→ ABOUT THIS EXERCISE: Restate the listing below word for word, pictures excluded.

*** Opening of DATA SEGMENT ***

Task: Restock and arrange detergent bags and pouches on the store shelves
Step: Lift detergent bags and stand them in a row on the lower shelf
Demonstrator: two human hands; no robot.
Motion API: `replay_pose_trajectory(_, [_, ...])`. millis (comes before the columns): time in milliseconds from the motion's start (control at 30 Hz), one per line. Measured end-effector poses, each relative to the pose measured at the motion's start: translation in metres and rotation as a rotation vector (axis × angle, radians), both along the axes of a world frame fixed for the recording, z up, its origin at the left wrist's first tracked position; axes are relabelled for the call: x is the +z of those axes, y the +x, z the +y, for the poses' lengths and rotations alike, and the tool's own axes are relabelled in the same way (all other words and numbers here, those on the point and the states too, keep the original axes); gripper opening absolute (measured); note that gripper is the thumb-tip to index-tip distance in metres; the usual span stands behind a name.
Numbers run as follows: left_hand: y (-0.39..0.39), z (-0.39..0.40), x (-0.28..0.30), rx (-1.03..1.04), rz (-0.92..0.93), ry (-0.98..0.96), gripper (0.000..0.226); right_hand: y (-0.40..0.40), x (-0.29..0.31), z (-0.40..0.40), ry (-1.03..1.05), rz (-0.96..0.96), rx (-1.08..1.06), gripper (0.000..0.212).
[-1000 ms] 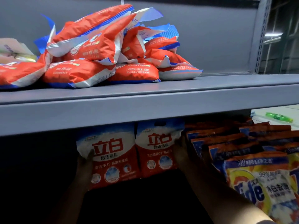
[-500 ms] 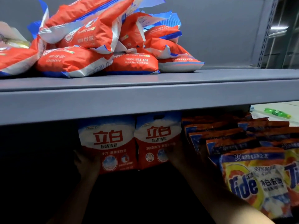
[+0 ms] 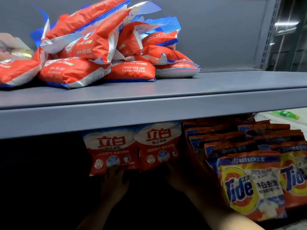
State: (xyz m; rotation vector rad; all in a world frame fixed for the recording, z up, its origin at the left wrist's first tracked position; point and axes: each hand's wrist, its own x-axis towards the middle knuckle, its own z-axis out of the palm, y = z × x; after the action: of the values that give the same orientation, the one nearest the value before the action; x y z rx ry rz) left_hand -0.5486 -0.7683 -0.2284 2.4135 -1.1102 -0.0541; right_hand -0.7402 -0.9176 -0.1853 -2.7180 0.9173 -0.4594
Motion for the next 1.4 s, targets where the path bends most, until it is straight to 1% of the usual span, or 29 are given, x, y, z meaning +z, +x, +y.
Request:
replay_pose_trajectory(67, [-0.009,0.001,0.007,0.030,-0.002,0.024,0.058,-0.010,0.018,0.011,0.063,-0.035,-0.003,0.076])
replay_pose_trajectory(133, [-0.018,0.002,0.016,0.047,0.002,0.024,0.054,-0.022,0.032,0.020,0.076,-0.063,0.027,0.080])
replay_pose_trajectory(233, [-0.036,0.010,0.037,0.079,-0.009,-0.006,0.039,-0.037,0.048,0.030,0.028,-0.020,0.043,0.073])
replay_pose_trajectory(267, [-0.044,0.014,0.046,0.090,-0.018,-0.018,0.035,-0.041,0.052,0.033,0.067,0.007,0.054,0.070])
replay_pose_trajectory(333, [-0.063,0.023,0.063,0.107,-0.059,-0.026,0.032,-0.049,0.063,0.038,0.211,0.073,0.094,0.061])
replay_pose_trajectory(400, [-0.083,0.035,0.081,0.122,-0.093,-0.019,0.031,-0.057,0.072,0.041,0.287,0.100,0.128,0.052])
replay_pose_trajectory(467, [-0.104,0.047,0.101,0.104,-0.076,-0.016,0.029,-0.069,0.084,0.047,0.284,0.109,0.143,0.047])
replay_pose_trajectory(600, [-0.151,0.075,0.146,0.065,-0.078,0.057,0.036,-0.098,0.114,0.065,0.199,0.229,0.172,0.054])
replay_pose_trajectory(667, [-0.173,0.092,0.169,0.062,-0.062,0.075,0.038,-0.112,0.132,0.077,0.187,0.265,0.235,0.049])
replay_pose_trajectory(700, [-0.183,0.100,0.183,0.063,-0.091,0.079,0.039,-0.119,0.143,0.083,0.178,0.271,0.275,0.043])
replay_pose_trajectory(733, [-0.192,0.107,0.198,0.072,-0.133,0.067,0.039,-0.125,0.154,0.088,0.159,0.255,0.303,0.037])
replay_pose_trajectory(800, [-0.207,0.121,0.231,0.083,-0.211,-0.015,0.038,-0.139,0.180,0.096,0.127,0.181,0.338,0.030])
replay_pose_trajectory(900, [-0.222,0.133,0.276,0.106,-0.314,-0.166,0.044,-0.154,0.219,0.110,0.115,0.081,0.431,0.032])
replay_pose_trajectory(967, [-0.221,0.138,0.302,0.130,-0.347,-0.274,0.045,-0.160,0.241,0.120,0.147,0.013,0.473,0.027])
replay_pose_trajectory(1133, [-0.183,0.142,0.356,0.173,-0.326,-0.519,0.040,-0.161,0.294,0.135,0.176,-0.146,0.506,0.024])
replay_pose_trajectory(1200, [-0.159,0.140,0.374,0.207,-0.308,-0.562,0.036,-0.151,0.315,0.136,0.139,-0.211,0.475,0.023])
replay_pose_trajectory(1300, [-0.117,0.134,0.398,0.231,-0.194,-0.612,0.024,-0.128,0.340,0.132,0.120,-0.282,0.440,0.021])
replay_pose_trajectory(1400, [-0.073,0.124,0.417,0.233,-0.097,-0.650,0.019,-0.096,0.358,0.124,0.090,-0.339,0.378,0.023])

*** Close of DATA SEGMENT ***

→ ANSWER SPACE:
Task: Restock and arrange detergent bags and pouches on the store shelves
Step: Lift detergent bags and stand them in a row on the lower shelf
Demonstrator: two human hands; no robot.
Motion API: `replay_pose_trajectory(_, [_, ...])`. millis (comes before the columns): time in milliseconds from the motion's start (control at 30 Hz), one per line. Measured end-effector poses, each relative to the pose measured at the motion's start: translation in metres and rotation as a rotation vector (axis × angle, radians), both along the axes of a world frame fixed for the recording, z up, its origin at the left wrist's first tracked position; axes are relabelled for the call: x is the +z of those axes, y the +x, z the +y, for the poses' lengths and rotations alike, and the tool's own axes are relabelled in the same way (all other words and numbers here, those on the point and the states too, keep the original axes); gripper opening absolute (measured); note that gripper is the thumb-tip to index-tip distance in metres; the usual span stands behind a name.
Numbers run as follows: left_hand: y (-0.39..0.39), z (-0.39..0.40), x (-0.28..0.30), rx (-1.03..1.04), rz (-0.92..0.93), ry (-0.98..0.96), gripper (0.000..0.226); right_hand: y (-0.40..0.40), x (-0.29..0.31), z (-0.40..0.40), ry (-1.03..1.05), rz (-0.96..0.96), rx (-1.08..1.06), gripper (0.000..0.212).
[-1000 ms] 
[-500 ms] 
[+0 ms] 
State: (xyz m; rotation vector rad; all in a world frame fixed for the recording, z up, its origin at the left wrist's first tracked position; point and axes: each hand's wrist, its own x-axis towards the middle knuckle, its own z-axis out of the palm, y = z × x; after the action: of the values that give the same orientation, the one nearest the value before the action; x y z rx ry rz) left_hand -0.5486 -0.7683 -0.2284 2.4135 -1.1102 -0.0541; right_hand -0.7402 -0.9176 -0.1853 -2.7180 0.9173 -0.4594
Motion for the next 1.4 s, targets where the path bends most, until it is straight to 1% of the usual span, or 29 are given, x, y, z meaning +z, +x, +y.
Request:
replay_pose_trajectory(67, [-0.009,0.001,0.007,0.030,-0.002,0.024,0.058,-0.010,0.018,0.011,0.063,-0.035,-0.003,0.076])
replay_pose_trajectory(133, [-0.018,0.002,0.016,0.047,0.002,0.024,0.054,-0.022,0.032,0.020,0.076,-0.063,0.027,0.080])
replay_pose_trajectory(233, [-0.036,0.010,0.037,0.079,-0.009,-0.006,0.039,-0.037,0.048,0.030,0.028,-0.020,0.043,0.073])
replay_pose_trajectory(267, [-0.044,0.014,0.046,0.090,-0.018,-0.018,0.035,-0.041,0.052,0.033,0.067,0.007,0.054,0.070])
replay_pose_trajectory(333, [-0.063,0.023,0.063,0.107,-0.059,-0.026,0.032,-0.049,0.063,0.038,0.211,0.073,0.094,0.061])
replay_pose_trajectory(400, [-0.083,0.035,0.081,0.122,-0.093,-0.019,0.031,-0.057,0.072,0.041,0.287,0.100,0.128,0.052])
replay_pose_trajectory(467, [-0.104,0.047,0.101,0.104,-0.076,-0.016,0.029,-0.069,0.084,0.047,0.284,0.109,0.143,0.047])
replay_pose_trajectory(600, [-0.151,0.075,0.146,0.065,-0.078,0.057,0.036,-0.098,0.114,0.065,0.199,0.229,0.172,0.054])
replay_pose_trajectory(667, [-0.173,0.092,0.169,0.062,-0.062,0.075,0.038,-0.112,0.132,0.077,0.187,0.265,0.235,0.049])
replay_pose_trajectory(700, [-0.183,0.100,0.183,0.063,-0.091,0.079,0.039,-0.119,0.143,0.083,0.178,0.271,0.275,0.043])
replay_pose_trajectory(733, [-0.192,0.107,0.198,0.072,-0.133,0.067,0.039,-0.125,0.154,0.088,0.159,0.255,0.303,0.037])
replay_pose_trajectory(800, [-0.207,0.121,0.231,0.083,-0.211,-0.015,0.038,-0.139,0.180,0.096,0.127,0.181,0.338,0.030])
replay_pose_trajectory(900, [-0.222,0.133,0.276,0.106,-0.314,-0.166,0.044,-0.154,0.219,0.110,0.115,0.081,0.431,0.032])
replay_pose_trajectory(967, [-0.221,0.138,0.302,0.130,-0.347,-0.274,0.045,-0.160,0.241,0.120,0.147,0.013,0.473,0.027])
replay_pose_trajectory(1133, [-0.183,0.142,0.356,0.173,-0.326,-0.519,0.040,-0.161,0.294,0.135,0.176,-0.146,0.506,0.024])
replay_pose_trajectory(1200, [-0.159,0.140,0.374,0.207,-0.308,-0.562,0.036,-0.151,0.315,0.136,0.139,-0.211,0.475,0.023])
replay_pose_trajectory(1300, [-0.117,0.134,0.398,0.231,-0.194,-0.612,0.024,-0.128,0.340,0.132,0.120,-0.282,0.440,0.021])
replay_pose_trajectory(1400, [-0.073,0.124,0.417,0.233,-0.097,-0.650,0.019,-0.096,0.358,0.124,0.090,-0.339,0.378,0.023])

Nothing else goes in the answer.